So, next jobs I've tackled are the lead loading of the two LH roof joints and the A-pillar to scuttle/air tube area. I got a leading kit for Xmas (thanks Santa!) and decided to now add this to my resto skills portfolio.
The Z came from the factory lead loaded at these locations. The Enviro-Strip baking process however is hot enough to melt all the original lead out. Rather than fill it with bondo etc., I wanted to do it the original way. Lead forms a bond with the underlying steel in a way that filler doesn't, and given these locations are subject to stresses from the flexing of the shell, I wanted to try the OEM approach. I would also be, as with other repairs, putting a thin reinforcing fibreglass skim over them before glazing putty for added strength and future crack-proofing.
For anyone unfamiliar with lead loading, the process entails melting a 70% lead/30% tin (or similar mix) stick onto the target area, shaping it with wooden paddles, and then filing it down. Lead cannot be sanded, given its toxic nature (last thing you want is to breath in floating lead particles!). However, being soft, it files great using a bodywork rasp file and finer files for tidying up.
Cleanliness is absolutely key, meaning no paint.

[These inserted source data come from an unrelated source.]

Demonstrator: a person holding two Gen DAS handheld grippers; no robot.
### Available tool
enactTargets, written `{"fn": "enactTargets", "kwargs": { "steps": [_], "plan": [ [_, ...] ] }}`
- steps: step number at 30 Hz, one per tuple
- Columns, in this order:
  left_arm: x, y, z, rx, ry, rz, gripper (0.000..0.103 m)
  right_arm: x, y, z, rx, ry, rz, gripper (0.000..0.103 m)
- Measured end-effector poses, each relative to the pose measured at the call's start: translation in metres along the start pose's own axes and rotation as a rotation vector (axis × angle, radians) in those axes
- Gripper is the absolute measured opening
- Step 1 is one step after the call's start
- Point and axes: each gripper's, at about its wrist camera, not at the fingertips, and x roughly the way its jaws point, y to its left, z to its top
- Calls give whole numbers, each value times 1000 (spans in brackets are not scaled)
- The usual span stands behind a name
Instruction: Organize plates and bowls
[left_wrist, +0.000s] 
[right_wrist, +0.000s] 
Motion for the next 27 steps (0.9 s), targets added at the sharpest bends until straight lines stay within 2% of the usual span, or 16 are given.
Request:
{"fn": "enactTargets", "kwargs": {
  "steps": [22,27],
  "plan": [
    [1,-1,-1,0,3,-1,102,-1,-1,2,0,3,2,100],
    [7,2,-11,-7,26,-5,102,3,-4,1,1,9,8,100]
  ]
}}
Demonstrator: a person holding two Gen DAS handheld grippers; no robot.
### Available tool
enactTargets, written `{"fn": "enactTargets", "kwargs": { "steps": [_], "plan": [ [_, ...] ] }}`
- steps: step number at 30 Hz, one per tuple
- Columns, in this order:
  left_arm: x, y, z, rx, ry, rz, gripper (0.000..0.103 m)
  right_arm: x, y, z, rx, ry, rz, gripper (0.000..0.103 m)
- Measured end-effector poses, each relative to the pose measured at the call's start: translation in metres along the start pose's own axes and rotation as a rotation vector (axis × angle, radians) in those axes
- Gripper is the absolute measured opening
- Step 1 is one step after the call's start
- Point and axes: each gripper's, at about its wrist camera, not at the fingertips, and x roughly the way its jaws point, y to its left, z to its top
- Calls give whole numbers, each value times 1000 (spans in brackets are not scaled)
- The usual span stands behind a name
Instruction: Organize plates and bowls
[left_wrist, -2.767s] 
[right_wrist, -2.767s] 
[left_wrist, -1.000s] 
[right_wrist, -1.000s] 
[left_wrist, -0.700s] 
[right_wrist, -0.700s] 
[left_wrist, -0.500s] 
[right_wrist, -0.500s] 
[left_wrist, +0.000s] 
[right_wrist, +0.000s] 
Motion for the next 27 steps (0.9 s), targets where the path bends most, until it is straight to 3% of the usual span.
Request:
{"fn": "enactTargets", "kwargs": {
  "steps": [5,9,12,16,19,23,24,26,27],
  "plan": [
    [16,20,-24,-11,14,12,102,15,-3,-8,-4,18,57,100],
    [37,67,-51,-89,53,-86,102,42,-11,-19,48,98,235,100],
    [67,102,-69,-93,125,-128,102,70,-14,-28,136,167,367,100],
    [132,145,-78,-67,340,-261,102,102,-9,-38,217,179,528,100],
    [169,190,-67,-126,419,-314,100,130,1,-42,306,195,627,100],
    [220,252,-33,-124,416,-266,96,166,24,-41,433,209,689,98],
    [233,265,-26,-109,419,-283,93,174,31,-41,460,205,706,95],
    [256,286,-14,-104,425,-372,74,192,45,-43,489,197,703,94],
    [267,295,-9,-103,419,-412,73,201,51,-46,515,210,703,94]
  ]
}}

Also, before the lead can be used, the clean steel must be "tinned" - i.e. treated with a lead solder paint. I started with the roof to rear quarter joint. I used aircraft paint stripper to remove all trace of paint (again, no sanding, as a little original lead was still present). After cleaning, the area was painted with the solder. This is then blowtorched until it bubbles and turns colour from dark grey to brown, and then wiped with a cloth, which removes the flux and leaves a bright, tinned layer.
Next, I took a lead bar and heated it with the blowtorch, along with the target area, until the lead goes soft and can be pasted on in blobs.
After that, it is heated up again carefully, and wooden paddles used (dipped in tallow to help stop them burning) to compress and move the lead around to get an approximate shape. Then you get on with the hard work of filing:
Primed without fibreglass or glaze skim:
Close to finalised. Will get more glazing putty when the roof gets skimmed, eliminating any remaining imperfections.